- _ACTIVITY_:
Which of the lines below mention the word "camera"? Pull each one out.

- _RECORDS FOR THE EXERCISE_:
****************************************
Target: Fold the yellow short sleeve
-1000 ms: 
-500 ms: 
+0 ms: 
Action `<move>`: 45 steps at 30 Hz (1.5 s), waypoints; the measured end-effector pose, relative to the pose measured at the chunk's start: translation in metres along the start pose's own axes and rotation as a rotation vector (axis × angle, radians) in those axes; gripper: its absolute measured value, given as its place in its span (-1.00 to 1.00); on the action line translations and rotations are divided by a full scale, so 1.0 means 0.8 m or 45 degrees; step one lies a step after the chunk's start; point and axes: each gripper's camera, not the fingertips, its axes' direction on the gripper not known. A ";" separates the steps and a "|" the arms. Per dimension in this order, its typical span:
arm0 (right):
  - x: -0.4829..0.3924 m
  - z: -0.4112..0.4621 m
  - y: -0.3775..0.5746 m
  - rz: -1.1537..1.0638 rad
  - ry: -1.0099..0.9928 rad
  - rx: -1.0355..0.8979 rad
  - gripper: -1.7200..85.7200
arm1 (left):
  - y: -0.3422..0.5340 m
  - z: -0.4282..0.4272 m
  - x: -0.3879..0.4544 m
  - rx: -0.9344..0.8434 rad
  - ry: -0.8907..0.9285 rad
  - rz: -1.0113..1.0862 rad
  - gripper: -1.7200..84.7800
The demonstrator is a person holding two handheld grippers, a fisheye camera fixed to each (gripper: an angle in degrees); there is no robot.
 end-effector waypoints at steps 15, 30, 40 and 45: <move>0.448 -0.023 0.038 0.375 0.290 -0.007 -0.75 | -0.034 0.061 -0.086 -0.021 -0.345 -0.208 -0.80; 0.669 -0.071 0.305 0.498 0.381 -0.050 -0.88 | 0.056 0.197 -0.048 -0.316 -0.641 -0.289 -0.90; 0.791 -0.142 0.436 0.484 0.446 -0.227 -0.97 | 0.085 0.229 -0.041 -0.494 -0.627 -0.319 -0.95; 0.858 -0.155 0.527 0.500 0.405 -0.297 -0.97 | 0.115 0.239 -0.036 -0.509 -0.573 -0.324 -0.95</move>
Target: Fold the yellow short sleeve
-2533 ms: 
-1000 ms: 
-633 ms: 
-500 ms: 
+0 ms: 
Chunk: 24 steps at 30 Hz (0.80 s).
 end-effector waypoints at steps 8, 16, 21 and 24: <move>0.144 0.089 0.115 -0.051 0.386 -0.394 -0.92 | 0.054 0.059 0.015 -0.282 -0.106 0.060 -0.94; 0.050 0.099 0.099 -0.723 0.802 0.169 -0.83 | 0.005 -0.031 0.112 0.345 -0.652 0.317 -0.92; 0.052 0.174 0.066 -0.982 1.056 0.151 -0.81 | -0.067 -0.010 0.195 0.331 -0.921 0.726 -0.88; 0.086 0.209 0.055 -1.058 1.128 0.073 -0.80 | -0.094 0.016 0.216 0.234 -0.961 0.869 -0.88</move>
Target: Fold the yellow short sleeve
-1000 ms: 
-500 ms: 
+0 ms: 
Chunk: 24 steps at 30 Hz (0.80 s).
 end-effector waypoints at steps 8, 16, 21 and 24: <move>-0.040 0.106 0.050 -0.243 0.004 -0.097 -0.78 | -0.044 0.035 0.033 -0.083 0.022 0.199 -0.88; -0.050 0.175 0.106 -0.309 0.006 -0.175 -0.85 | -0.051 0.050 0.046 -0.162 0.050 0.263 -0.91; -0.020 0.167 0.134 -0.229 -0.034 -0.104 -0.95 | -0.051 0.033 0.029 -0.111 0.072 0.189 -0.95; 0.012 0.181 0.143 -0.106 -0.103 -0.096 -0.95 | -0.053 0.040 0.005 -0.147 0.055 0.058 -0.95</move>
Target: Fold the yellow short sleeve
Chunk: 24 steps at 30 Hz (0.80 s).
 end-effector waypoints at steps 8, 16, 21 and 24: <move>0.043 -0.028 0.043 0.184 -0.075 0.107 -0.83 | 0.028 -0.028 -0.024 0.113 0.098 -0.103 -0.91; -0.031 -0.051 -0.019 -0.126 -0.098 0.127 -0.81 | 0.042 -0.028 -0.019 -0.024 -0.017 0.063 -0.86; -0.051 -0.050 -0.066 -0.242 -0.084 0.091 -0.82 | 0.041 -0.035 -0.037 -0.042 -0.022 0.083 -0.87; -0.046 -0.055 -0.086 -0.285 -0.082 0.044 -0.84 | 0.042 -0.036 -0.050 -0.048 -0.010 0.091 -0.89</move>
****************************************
- _EXPECTED ANSWER_:
Action `<move>`: 45 steps at 30 Hz (1.5 s), waypoints; the measured end-effector pose, relative to the pose measured at the chunk's start: translation in metres along the start pose's own axes and rotation as a rotation vector (axis × angle, radians) in those axes; gripper: its absolute measured value, given as its place in its span (-1.00 to 1.00); on the action line translations and rotations are divided by a full scale, so 1.0 means 0.8 m or 45 degrees; step one lies a step after the chunk's start; point and axes: each gripper's camera, not the fingertips, its axes' direction on the gripper not known. A ";" separates the steps and a "|" the arms. Per dimension in this order, its typical span:
The demonstrator is a person holding two handheld grippers, a fisheye camera fixed to each (gripper: an angle in degrees); there is no robot.

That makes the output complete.